Hoy miro a mi alrededor y observo a mis prójimos aguantando los embates de unas olas que les embisten mientras, desde lo alto, con manos y pies atados, lo que les impide hacer frente a una lluvia que, ante la falta de refugios, ni tan siquiera paraguas, acabará convertida en tormenta, si es que aún no ha evolucionado en temporal.

Me vienen a la cabeza unos versos de Salvador Espriu dedicados a una España con otro nombre: “A veces es necesario y forzoso / que un hombre muera por un pueblo / pero nunca ha de morir un pueblo / por un solo hombre: / Recuerda siempre esto, Sefarad”.

Os digo esto, mis caros amigos, porque, de seguir así, corremos el peligro de sobrevivir al Covid para poder morir de hambre todos. Hubo un tiempo en que las pestes y epidemias diezmaban literalmente a la población. Llegaban a morir hasta la mitad, la tercer parte o uno de cada diez humanos sobre la Tierra. Después, todos vivían mejor, ya que los recursos del planeta eran los mismos para repartir entre muchos menos. Y la especie sobrevivió y se multiplicó.

Vinieron también guerras que masacraron por millones las poblaciones y naciones por las que pasaban. Por no hablar de regímenes que mataron a más paisanos que todos sus enemigos externos a lo largo de la Historia. Y, sin embargo, la vida continuó y muchos de esos países hoy son prósperos y sus ciudadanos más felices que antaño.

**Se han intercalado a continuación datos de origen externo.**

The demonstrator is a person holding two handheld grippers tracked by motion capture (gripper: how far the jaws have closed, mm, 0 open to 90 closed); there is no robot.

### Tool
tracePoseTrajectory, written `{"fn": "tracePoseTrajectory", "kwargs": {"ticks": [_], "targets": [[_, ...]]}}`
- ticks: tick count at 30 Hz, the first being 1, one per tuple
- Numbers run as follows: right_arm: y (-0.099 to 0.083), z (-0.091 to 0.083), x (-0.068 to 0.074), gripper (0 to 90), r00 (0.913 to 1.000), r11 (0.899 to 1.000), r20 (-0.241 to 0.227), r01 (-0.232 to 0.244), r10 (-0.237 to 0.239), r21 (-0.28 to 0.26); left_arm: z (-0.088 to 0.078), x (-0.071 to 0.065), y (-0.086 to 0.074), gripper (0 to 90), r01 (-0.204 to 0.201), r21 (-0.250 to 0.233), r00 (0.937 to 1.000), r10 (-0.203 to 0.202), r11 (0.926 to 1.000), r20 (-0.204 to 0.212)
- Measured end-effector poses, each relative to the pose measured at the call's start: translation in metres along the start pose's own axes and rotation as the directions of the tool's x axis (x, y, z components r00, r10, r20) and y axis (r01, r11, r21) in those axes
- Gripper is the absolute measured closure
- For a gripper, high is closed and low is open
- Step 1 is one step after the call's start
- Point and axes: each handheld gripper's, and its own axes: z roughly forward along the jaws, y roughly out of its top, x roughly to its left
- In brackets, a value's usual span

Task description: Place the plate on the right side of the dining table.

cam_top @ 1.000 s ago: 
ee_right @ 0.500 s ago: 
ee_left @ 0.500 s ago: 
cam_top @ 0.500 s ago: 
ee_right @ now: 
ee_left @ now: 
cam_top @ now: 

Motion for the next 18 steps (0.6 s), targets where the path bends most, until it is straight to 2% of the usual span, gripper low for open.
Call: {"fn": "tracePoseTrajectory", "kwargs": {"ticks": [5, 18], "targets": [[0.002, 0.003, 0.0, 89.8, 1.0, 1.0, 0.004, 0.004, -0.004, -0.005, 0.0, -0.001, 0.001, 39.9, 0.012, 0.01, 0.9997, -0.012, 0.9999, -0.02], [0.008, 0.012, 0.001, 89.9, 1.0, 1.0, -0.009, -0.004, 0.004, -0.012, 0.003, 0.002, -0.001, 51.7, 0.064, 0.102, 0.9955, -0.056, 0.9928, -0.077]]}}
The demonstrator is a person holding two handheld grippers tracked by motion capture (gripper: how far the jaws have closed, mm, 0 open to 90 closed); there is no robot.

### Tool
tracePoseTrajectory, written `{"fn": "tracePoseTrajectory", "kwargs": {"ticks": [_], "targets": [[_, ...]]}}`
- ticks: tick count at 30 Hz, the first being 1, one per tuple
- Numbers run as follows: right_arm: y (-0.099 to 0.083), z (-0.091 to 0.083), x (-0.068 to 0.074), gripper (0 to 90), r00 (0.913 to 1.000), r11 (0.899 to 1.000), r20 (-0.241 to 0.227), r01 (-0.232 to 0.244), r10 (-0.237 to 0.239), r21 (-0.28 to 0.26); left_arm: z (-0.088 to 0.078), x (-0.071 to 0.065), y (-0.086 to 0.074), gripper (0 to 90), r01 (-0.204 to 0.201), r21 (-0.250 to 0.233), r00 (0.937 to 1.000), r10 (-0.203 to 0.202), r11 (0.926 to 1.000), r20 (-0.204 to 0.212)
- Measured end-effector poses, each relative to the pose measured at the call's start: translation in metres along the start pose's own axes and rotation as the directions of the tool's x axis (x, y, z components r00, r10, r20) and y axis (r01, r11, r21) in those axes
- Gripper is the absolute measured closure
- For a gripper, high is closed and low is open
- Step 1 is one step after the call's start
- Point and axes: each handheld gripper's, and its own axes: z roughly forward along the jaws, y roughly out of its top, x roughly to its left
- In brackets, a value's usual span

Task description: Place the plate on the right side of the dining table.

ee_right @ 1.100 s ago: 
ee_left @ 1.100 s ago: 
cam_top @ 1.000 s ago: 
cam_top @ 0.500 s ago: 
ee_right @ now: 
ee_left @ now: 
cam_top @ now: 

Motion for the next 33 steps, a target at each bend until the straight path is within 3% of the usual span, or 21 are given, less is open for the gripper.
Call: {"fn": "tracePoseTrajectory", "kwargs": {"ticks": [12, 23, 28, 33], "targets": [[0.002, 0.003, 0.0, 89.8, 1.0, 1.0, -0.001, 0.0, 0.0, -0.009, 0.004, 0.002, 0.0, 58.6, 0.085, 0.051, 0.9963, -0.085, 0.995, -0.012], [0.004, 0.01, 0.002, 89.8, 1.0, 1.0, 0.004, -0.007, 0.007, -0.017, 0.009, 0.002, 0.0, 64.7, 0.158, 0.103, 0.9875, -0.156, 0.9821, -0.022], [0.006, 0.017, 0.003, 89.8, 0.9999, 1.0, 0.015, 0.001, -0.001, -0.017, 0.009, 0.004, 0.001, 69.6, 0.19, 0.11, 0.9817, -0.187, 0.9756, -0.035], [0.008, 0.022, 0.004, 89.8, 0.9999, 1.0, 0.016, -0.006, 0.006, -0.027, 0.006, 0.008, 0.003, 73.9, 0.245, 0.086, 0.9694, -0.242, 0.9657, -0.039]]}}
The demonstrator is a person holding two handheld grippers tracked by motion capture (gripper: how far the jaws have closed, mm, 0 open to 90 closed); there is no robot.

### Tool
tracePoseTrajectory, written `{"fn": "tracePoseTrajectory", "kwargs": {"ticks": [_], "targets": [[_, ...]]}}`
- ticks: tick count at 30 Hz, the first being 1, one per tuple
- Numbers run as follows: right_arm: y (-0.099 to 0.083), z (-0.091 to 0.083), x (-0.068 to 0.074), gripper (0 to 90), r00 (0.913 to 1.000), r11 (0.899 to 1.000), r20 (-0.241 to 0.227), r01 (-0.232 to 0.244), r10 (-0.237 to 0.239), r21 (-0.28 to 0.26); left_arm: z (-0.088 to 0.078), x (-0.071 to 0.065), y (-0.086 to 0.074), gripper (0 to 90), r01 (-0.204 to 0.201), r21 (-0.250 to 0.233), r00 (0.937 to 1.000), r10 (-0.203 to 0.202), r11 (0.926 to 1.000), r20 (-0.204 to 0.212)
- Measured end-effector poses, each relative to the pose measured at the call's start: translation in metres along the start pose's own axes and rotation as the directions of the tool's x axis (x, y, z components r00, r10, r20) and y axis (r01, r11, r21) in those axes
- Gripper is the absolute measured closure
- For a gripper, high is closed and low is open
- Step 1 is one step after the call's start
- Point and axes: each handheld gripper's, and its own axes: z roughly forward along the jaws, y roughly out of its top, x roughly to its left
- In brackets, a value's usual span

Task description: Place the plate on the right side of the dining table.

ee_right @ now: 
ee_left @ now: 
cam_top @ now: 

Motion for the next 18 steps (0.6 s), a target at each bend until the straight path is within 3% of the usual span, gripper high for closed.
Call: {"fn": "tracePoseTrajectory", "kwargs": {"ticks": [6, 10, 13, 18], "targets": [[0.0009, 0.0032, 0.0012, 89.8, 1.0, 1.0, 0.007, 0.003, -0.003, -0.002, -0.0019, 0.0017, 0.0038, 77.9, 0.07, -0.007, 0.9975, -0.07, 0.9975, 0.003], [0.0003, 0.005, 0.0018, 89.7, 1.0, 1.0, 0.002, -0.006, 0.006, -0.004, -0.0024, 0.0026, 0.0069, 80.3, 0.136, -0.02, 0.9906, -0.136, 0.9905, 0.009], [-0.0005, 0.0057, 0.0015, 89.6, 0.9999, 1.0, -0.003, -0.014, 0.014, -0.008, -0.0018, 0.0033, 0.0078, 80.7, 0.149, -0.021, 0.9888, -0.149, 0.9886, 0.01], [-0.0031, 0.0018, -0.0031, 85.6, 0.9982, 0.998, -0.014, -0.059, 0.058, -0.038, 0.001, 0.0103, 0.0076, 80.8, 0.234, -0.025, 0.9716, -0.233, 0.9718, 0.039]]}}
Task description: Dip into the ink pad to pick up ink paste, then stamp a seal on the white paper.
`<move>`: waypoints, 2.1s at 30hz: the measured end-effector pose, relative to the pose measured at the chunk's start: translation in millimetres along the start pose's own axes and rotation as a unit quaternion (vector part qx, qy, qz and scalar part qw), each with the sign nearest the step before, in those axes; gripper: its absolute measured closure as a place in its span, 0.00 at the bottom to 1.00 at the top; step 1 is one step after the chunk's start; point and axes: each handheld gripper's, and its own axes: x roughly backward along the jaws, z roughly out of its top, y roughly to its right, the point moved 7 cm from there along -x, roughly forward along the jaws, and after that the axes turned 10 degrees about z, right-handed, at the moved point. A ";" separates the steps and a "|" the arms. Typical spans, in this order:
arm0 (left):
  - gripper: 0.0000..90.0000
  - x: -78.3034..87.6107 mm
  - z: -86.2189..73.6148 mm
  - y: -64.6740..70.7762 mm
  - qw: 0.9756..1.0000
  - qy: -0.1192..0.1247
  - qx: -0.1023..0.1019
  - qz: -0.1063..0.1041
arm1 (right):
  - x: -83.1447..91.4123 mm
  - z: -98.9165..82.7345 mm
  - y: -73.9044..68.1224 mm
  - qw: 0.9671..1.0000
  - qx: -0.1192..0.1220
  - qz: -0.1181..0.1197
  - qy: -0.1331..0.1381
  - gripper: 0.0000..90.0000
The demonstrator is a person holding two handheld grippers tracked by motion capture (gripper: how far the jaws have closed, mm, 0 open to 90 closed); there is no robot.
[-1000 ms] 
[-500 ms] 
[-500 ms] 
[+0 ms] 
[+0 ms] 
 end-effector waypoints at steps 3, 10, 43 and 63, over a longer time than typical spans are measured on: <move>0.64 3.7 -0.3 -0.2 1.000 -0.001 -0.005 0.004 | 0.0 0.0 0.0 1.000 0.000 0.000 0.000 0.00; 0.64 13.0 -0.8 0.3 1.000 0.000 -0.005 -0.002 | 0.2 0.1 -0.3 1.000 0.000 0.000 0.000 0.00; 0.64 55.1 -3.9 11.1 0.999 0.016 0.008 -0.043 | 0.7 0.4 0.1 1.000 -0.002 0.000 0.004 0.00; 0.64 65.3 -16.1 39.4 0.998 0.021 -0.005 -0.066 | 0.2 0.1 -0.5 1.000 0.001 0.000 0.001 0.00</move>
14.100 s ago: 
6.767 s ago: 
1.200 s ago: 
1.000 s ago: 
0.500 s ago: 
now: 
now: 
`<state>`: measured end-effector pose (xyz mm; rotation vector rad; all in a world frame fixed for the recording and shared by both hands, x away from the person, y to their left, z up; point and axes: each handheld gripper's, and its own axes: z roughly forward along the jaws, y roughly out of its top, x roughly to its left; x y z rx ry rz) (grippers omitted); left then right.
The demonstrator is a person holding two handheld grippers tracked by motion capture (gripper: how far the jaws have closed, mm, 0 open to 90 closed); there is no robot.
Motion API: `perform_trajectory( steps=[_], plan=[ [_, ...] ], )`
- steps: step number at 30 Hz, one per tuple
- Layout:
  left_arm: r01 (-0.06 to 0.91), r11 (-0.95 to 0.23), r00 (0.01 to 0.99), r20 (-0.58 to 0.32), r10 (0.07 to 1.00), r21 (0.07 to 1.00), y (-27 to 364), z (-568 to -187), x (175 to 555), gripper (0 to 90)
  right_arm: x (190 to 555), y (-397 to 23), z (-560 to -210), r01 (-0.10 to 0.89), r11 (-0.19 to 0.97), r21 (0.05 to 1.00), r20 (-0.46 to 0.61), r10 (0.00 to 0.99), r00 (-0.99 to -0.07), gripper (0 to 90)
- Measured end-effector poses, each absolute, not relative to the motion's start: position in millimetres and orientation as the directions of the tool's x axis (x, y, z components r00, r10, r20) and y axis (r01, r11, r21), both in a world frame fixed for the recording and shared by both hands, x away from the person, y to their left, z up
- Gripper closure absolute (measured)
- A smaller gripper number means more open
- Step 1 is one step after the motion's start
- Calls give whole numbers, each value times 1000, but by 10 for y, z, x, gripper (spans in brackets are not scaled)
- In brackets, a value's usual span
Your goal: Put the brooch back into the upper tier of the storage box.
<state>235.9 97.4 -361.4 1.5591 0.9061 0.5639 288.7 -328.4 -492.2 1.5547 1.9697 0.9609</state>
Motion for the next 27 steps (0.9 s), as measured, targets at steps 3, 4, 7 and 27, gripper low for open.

Y, a pesar de todo, aun teniendo hoy más experiencia que nunca; teniendo más medios, recursos y conocimiento que en cualquier momento de los anales de esta nación, la plaga que menos víctimas se ha cobrado desde que el mundo es mundo está a punto de hacer caer los medios de vida de buena parte de los españoles. También en el Levante de Almería.

Yo alzo la vista y contemplo a los generales que gobiernan las tropas que defienden al país del virus coronado que lo asedia. Son los que toman decisiones, pero nunca los veo en el campo de batalla. Son como esos soldados de hoy que bombardean objetivos en Bagdad desde una oficina en Dallas o en San Francisco. Más aún. En su hoja de servicios no hay rastro de ninguna batalla librada a cielo abierto. No saben qué es abrir una persiana a las seis de la mañana con la esperanza de que entre alguien a tomar un café, a comer, a cenar o a comprarse una chaqueta, o un tornillo.

Gobiernan pero no conocen la desazón que calienta la frente y las sienes cuando, al final de la jornada, se hacen números con los ingresos y con las facturas a pagar en el otro lado. Un desasosiego que se multiplica exponencialmente cuando inexorablemente llega el día en que toca pagar los impuestos.

Las guerras desde despachos con mullidas alfombras, calefacción y aire acondicionado pagado con el dinero de todos los ciudadanos, cada vez más convertidos en súbditos, se viven de otra manera. Y, como efecto colateral, debe endurecer la piel y el corazón.

Es fácil ordenar parar desde la seguridad de la nómina pública. Y resulta incomprensible que se haga sin adoptar medidas que calmen el dolor que supone el cese de la actividad en aquellos que viven de ella, exigiendo además contribuciones cuando nada se produce. Que, por cierto, se echa de menos el diezmo que cobraban los señores en las épocas oscuras cuando, ahora, los tiranos modernos exigen más de la mitad de lo producido.

Por eso, en este estado de las cosas, insisto, mis discípulos dilectos, en que me admira y maravilla cómo los hombres de esta comarca aguantan con entereza, sin quemar contenedores, destrozar el mobiliario urbano o las propiedades de quienes les someten todo un año sin trabajar o haciéndolo, en el mejor de los casos, con un brazo y una pierna atados a la espalda.

Trabajar es un derecho constitucional y vivir es natural. Quienes mandan deberían empezar a gobernar, y eso significa velar porque todos puedan desempeñar sus cometidos con la máxima seguridad posible. Poner los medios para hacerlo factible. Todo lo que no sea así, les hace acreedores de un sufrimiento más atroz que el que procuran con su negligencia.

Yo entiendo el sufrimiento de los hombres porque he visto el de Nuestro Señor Jesucristo, pero no comprendo que se les abandone hacia un sacrificio estéril. Y recordad al poeta: “Nunca ha de morir un pueblo / por un solo hombre”. Mucho menos por la negligencia y falta de talla de gobernantes evolucionados en satanases modernos. Mientras tanto, vale.